Looking at the listing below, retype exactly the lines starting at the one containing "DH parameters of" and ending at the one containing "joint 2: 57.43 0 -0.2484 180", both included, and nothing else.

───── GIVEN DATA ─────

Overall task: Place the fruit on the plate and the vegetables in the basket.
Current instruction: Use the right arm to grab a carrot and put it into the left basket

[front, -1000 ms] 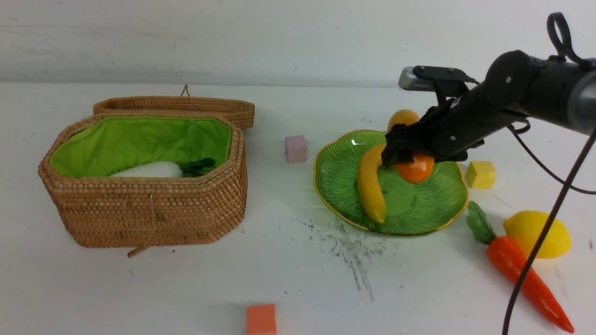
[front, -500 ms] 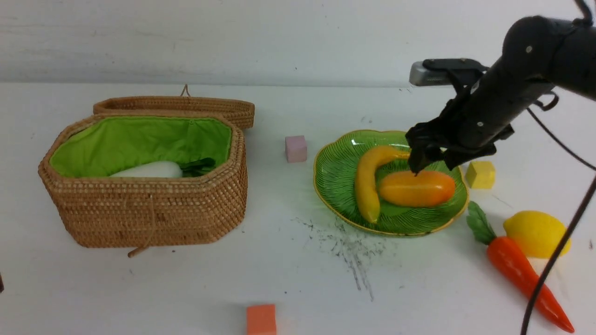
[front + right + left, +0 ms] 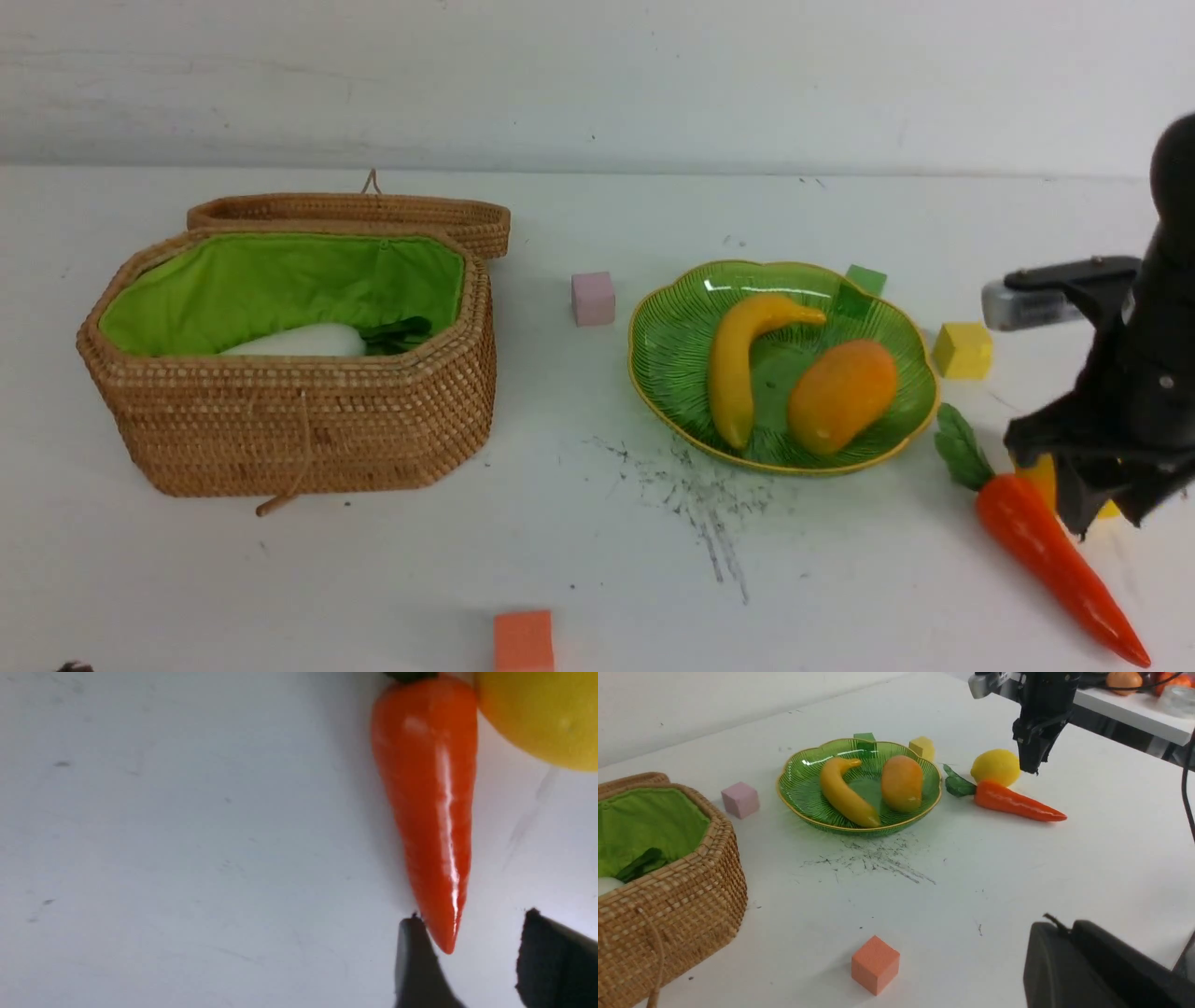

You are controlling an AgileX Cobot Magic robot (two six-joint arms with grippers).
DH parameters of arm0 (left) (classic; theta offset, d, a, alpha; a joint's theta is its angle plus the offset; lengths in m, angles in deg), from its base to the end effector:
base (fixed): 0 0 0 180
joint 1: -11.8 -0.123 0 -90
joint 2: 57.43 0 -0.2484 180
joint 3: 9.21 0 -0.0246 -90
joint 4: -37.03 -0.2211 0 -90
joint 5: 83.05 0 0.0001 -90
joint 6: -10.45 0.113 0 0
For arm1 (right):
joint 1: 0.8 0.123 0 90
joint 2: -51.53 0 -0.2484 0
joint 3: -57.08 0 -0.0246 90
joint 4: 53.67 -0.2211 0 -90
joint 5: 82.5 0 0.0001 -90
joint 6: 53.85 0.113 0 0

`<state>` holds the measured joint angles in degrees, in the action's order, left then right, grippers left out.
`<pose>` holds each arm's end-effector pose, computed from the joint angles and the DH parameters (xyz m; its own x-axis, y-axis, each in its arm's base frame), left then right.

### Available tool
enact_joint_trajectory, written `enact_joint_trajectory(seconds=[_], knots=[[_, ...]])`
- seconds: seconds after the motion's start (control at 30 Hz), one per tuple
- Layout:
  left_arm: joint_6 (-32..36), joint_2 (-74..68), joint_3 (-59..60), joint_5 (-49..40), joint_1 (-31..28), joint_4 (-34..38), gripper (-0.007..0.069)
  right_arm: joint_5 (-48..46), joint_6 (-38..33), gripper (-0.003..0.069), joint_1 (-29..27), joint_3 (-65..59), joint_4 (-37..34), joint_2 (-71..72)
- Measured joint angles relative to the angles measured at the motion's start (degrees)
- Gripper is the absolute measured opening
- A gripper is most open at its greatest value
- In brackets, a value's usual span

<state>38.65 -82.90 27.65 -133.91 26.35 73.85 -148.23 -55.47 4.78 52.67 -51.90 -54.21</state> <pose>0.0408 -0.0649 0.3252 -0.2472 0.1106 -0.9626 0.6664 0.7406 -0.0861 0.2904 0.0252 0.1963 -0.9879 -0.1377 -0.0708 -0.1358 0.9903 -0.0310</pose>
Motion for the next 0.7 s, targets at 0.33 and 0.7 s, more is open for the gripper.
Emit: enact_joint_trajectory(seconds=[0.33, 0.7], knots=[[0.33, 0.00, 0.00, -0.32, 0.00, 0.67, 0.0036, 17.41, -9.49, 0.0628, -5.27, -10.43, -7.40, -4.02], [0.33, 0.00, 0.00, -0.32, 0.00, 0.67, 0.0036, 20.70, -14.06, 0.0353, -5.40, -10.12, -9.07, -8.32]])
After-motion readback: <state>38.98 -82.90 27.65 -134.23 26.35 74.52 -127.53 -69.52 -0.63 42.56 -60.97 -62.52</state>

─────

RESULT OF THIS EXERCISE →
DH parameters of arm0 (left) (classic; theta offset, d, a, alpha; a joint's theta is its angle plus the offset; lengths in m, angles in deg), from its base to the end effector:
base (fixed): 0 0 0 180
joint 1: -11.8 -0.123 0 -90
joint 2: 57.43 0 -0.2484 180

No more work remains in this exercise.